Il sindacato chiede una sua patrimoniale. Il campo largo chiede di importare la patrimoniale di Mamdani. Il centrodestra chiede di tassare gli extraprofitti. Cercasi disperatamente qualcuno che ricordi che la povertà si può combattere senza combattere la ricchezza.

 


 

 Al direttore - Ho letto con grande piacere i nuovi dati Istat che ci collocano tra i paesi più longevi al mondo. Gli ultracentenari sono più che raddoppiati rispetto al 2009 e oggi se ne contano circa 23.500. Un risultato straordinario, che merita una riflessione e, mi permetterà, anche un suggerimento. La riflessione è semplice: se, come facilmente dimostrabile sempre con dati Istat, a latere dell’aumento degli ultracentenari, abbiamo assistito nell’ultimo secolo a un aumento dell’aspettativa di vita di circa 40 anni, questo lo dobbiamo ai progressi enormi della medicina e della salute pubblica anche nel nostro vituperato paese. Un patrimonio costruito con gli investimenti di un secolo, che spesso dimentichiamo quando sentiamo parlare della sanità soltanto come di un “buco nero” dei conti pubblici.
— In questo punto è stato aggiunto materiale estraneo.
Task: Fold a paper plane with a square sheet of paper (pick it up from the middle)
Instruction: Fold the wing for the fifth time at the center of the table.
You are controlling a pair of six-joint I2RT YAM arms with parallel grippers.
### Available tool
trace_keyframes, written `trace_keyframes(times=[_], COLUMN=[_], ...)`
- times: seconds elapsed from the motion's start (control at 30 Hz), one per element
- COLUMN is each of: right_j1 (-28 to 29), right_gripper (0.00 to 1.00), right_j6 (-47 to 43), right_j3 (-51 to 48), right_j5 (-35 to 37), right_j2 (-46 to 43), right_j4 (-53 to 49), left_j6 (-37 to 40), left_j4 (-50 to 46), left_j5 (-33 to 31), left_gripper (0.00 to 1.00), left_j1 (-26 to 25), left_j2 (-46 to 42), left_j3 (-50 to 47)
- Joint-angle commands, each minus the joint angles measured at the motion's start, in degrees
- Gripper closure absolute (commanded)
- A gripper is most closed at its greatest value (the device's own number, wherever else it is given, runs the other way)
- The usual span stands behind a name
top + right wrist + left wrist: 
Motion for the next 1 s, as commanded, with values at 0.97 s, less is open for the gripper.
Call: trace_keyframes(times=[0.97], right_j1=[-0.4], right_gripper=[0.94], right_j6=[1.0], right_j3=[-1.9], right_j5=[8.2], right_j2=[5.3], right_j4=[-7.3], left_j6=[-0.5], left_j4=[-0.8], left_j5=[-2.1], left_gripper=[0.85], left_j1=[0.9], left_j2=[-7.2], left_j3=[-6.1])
Ed ecco il suggerimento: se davvero abbiamo le potenzialità per trasformarci in una grande blue zone, perché non provare a cambiare prospettiva? Sappiamo che ogni anno di vita in buona salute equivale a miliardi di euro risparmiati in spese sanitarie e sociali. Allora, invece di spendere soprattutto per curare chi si ammala, proviamo a investire di più per evitare che le persone si ammalino. Del resto sono ormai ben chiari quali siano i pilastri del vivere “più sano e più a lungo”. Si tratterebbe di spostare il baricentro: spendere non per riparare, ma per comunicare come prevenire.
Luigi Carbone

 


 

Al direttore - Ho letto con interesse e vivo compiacimento il pezzo di Cerasa. Secondo l’Istat, oltre 23.500 italiani hanno superato i cento anni con un aumento del 130 per cento rispetto al 2009. Un risultato che parla non solo di salute e assistenza famigliare, ma anche della forza della sanità pubblica e territoriale, spesso sottovalutata e bistrattata. Il Sistema sanitario nazionale è, nella realtà, più forte di come è percepito  e descritto, sia da taluna stampa che da alcuni politici. Lo attestano i numeri e i risultati di un sistema che resta uno tra i più etici del mondo, che si sforza, pur tra contrazioni economiche e difficoltà territoriali,  di non lasciare indietro nessuno – da 0 a ben oltre i 100 anni. Per renderlo ancora più forte occorre migliorare l’organizzazione, rendendola più moderna e flessibile ma soprattutto va depoliticizzato e reso più meritocratico. A proposito di meritocrazia, desidero ringraziare la ministra Anna Maria Bernini che mi ha nominato presidente del Gruppo di lavoro per la valutazione dei bandi pubblici di ricerca competitivi. Occorre ispirarsi a modelli di valutazione europei e anglosassoni per garantire autonomia, trasparenza ed efficienza nella gestione dei fondi destinati alla ricerca, anche a quella medico-scientifica. La ricerca rappresenta il fulcro dello sviluppo scientifico, culturale ed economico dell’Italia, valorizzando la competitività e l’innovazione del sistema nazionale. Mi auguro che il sistema salute voglia seguire le stesse regole di merito.